▸ DATASET CONTENT:

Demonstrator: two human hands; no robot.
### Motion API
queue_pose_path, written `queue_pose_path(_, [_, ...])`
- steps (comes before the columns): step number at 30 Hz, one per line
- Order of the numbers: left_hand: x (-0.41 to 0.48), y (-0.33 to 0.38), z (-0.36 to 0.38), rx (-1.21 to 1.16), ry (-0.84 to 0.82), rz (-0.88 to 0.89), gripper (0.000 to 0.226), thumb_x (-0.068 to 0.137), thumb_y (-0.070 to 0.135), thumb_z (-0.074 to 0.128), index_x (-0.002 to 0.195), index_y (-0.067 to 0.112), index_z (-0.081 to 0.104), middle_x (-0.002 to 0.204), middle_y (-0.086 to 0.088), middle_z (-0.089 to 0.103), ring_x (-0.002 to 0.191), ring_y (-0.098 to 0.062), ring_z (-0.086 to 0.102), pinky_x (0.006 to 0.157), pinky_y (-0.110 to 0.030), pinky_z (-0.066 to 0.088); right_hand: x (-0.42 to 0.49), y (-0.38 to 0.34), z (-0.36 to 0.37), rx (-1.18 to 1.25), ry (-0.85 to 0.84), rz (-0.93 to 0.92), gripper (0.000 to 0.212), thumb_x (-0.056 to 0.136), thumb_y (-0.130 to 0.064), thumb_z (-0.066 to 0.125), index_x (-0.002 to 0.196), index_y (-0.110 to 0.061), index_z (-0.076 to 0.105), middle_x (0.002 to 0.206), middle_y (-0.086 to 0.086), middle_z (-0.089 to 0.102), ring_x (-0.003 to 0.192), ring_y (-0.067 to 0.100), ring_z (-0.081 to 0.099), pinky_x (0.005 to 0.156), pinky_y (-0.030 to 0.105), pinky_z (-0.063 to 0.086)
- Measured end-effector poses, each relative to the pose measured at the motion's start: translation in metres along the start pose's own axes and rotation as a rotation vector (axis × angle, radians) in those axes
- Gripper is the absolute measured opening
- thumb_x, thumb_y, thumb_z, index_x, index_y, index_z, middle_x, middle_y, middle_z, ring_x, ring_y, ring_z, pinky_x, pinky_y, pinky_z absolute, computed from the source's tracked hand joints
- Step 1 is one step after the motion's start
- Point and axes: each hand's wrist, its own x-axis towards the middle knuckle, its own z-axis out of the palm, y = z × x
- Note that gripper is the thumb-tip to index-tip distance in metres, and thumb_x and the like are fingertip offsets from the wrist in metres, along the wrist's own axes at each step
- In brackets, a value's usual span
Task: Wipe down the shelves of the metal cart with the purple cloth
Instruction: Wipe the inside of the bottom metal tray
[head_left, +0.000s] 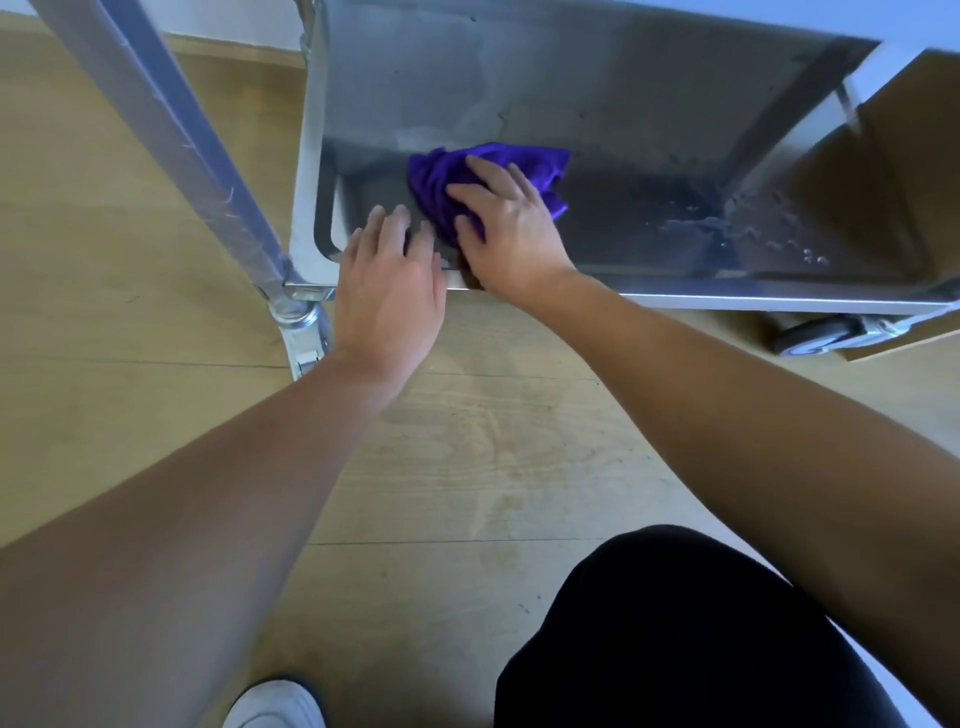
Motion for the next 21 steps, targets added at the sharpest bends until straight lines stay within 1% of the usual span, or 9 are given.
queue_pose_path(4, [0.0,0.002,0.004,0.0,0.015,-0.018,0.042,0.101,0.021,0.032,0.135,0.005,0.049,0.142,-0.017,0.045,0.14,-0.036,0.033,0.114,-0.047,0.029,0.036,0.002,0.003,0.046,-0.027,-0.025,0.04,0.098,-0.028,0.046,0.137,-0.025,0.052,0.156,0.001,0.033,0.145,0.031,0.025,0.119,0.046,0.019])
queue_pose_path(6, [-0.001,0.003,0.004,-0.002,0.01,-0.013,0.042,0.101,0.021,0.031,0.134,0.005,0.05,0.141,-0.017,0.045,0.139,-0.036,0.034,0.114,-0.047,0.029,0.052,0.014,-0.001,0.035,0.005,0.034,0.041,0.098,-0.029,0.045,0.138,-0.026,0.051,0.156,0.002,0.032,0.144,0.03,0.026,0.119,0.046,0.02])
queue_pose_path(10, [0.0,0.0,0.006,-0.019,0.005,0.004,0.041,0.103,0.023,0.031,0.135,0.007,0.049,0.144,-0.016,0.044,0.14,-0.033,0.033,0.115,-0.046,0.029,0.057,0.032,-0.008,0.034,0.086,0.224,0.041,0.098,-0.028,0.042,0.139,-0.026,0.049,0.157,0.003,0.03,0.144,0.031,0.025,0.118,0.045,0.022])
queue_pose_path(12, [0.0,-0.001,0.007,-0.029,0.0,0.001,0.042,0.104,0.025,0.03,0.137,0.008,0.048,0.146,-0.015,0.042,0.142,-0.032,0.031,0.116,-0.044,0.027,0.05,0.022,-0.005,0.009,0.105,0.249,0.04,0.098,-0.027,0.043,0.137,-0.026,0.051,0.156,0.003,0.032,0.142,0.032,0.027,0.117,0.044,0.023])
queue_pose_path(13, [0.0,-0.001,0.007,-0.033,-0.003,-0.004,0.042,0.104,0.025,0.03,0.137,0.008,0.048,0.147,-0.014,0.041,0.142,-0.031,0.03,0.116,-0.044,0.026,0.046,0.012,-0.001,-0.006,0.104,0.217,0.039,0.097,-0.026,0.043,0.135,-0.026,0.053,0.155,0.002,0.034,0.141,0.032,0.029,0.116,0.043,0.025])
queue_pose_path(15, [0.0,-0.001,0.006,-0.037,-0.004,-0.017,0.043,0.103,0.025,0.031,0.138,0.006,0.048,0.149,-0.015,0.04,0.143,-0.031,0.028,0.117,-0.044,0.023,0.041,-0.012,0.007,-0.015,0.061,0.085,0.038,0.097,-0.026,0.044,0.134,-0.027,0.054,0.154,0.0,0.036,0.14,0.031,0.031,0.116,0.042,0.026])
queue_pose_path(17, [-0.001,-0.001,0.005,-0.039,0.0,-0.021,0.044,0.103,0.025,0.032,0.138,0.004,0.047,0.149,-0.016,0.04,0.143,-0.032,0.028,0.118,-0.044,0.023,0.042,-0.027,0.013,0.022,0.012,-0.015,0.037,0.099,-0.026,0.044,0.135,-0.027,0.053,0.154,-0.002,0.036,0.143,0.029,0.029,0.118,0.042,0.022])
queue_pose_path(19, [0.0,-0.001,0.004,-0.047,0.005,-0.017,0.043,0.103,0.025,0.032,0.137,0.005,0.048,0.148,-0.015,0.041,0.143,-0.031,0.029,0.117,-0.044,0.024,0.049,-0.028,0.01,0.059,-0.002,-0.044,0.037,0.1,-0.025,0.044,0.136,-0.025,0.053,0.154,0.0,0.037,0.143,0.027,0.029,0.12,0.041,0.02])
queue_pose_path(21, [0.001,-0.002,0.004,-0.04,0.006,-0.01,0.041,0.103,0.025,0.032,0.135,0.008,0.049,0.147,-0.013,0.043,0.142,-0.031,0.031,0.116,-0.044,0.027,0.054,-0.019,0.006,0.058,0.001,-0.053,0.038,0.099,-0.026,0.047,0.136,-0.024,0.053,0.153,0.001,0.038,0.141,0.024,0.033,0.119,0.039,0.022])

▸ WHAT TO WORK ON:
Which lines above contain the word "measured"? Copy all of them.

▸ RESPONSE TO THE EXERCISE:
- Measured end-effector poses, each relative to the pose measured at the motion's start: translation in metres along the start pose's own axes and rotation as a rotation vector (axis × angle, radians) in those axes
- Gripper is the absolute measured opening

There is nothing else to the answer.